TASK OBJECTIVE -
Only those lines in the data below from the line containing "5: (71, 305)" through the line containing "Sentences on single", both included, should be restated word for word.

BEGIN PROVIDED ENTRIES

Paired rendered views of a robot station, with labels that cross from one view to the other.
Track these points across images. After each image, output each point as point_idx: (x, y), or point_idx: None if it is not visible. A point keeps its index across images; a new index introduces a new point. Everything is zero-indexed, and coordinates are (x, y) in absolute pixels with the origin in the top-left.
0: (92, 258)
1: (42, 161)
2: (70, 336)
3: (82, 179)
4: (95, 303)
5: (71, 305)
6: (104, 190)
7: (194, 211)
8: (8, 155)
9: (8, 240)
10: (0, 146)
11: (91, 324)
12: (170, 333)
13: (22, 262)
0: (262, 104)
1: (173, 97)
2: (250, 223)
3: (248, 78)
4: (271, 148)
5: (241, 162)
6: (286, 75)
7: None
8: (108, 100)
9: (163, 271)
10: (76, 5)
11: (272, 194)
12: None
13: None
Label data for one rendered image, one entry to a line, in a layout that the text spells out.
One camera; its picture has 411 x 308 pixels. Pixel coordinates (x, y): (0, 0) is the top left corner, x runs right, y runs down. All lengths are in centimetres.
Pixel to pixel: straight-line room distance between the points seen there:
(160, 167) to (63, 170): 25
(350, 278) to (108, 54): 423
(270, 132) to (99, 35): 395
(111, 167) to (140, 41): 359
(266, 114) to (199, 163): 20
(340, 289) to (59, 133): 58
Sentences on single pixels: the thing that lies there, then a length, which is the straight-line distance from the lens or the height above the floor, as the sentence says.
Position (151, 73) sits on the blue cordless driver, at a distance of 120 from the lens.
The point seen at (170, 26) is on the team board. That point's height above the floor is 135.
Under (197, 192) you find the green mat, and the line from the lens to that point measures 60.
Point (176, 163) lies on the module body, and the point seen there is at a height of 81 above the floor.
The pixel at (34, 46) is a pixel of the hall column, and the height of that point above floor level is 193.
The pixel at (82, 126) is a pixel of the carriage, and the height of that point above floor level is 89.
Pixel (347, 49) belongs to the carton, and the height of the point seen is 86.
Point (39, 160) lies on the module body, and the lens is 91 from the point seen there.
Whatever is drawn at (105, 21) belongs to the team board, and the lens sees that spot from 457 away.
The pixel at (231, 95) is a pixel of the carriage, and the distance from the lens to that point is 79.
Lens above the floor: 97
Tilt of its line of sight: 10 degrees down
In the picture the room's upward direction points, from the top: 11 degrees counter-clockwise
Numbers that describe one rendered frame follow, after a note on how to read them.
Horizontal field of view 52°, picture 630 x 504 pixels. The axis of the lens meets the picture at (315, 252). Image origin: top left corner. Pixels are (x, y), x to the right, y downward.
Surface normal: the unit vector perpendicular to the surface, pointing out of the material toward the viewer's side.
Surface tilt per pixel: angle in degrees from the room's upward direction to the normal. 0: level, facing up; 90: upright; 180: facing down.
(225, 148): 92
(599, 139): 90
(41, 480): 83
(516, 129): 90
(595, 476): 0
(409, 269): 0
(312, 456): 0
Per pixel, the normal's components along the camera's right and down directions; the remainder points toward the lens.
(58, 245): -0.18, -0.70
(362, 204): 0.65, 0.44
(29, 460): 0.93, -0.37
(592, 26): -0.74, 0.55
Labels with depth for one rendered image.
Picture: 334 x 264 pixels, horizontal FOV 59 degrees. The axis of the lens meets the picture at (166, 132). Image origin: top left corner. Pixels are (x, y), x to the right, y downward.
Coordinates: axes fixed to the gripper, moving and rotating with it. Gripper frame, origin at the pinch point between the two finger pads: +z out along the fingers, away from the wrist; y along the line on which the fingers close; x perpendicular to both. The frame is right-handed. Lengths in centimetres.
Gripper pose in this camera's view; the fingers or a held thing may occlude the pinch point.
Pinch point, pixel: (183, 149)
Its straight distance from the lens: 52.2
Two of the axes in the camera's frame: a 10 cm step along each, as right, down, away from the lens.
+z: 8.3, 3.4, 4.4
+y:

END PROVIDED ENTRIES

WRITTEN RESPONSE -
5: (71, 305)
6: (104, 190)
7: (194, 211)
8: (8, 155)
9: (8, 240)
10: (0, 146)
11: (91, 324)
12: (170, 333)
13: (22, 262)
0: (262, 104)
1: (173, 97)
2: (250, 223)
3: (248, 78)
4: (271, 148)
5: (241, 162)
6: (286, 75)
7: None
8: (108, 100)
9: (163, 271)
10: (76, 5)
11: (272, 194)
12: None
13: None
Label data for one rendered image, one entry to a line, in a layout that the text spells out.
One camera; its picture has 411 x 308 pixels. Pixel coordinates (x, y): (0, 0) is the top left corner, x runs right, y runs down. All lengths are in centimetres.
Pixel to pixel: straight-line room distance between the points seen there:
(160, 167) to (63, 170): 25
(350, 278) to (108, 54): 423
(270, 132) to (99, 35): 395
(111, 167) to (140, 41): 359
(266, 114) to (199, 163): 20
(340, 289) to (59, 133): 58
Sentences on single pixels: the thing that lies there, then a length, which is the straight-line distance from the lens or the height above the floor, as the sentence says.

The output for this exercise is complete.